■ What is being asked: When the listing below reaches the line that has "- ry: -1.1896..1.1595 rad", start reproducing exactly; stop after the line that has "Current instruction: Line", and drop the pictures.

■ Input records:
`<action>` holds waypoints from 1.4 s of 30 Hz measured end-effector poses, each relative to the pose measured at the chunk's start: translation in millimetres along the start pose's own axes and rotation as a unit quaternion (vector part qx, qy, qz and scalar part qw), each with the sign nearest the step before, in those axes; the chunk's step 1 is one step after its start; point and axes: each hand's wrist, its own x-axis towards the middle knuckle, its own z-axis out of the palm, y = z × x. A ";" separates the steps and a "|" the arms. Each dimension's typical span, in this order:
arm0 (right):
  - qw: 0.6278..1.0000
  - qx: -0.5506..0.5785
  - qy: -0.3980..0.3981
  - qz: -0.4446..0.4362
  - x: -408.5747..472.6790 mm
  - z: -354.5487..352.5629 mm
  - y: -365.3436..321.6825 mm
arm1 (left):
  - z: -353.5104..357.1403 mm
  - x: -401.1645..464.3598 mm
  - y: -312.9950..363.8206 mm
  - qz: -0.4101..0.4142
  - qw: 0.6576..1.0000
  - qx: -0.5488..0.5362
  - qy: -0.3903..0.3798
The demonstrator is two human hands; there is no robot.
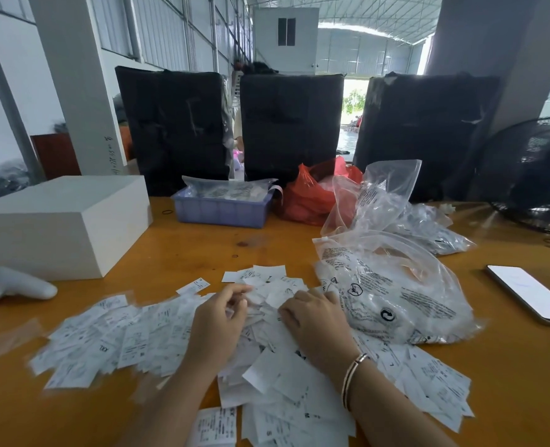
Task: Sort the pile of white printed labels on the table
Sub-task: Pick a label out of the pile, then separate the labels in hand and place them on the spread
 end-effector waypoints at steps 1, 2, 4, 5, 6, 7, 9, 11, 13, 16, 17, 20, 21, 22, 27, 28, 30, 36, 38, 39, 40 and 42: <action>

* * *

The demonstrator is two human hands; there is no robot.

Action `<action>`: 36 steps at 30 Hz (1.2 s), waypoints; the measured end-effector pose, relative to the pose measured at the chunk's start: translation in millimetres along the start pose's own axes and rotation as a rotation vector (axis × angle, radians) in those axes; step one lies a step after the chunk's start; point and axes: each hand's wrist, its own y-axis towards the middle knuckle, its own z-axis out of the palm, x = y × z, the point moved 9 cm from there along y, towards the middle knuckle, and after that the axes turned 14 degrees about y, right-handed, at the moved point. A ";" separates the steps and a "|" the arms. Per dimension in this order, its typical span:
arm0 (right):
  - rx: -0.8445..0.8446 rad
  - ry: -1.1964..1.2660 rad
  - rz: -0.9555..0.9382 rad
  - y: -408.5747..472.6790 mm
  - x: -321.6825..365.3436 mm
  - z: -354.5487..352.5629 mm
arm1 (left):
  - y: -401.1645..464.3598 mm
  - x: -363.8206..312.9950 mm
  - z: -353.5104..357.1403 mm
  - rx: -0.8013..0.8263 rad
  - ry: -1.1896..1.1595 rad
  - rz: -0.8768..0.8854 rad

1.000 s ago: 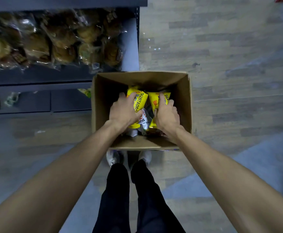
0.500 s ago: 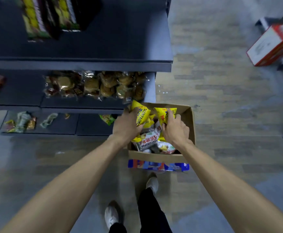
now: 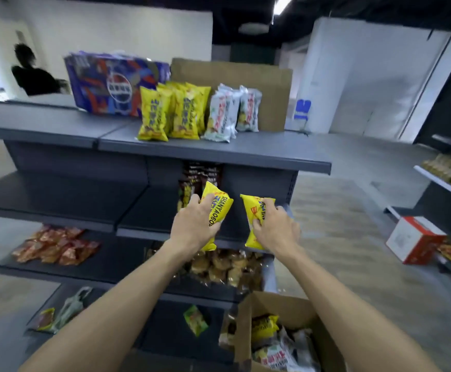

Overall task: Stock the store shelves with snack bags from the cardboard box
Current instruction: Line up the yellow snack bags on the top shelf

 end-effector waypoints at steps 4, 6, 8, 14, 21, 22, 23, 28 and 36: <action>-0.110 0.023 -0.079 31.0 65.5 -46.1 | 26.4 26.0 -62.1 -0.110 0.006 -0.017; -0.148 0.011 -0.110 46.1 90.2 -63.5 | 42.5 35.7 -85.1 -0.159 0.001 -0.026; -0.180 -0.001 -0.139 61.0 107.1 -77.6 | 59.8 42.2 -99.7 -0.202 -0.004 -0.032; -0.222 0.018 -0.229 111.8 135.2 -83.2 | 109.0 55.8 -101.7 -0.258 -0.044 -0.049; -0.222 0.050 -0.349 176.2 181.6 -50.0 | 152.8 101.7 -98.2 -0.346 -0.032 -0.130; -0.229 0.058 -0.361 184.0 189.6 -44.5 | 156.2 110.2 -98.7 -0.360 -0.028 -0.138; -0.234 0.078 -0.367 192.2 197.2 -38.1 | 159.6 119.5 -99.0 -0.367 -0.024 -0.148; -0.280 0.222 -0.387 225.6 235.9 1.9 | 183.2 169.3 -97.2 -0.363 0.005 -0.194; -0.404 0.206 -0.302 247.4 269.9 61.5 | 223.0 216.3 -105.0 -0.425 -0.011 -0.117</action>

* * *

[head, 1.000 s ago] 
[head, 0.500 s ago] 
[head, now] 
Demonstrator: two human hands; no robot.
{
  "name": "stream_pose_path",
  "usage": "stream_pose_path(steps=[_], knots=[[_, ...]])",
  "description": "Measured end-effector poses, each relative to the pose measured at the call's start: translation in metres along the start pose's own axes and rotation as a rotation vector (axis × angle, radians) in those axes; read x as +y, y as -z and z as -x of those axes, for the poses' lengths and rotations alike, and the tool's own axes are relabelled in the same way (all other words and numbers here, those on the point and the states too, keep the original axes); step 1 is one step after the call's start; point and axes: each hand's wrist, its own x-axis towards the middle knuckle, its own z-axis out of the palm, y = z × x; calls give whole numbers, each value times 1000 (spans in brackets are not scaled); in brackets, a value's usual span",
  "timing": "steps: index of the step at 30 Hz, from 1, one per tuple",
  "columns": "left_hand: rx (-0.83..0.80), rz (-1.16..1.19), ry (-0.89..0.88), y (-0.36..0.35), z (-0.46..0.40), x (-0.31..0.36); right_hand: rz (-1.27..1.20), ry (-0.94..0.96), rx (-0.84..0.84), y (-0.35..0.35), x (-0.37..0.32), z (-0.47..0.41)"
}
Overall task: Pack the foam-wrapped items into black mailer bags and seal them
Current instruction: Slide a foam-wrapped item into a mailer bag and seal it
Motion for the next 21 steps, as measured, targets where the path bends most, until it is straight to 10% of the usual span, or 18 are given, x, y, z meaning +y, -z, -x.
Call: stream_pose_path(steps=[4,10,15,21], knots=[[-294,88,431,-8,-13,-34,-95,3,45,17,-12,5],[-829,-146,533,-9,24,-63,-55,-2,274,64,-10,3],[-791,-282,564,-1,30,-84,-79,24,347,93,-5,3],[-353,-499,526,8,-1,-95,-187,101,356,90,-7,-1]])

■ Written response:
  - ry: -1.1896..1.1595 rad
  - rz: -0.8768..0.8854 rad

1.000 s ago: 
0.500 s ago: 
now: 

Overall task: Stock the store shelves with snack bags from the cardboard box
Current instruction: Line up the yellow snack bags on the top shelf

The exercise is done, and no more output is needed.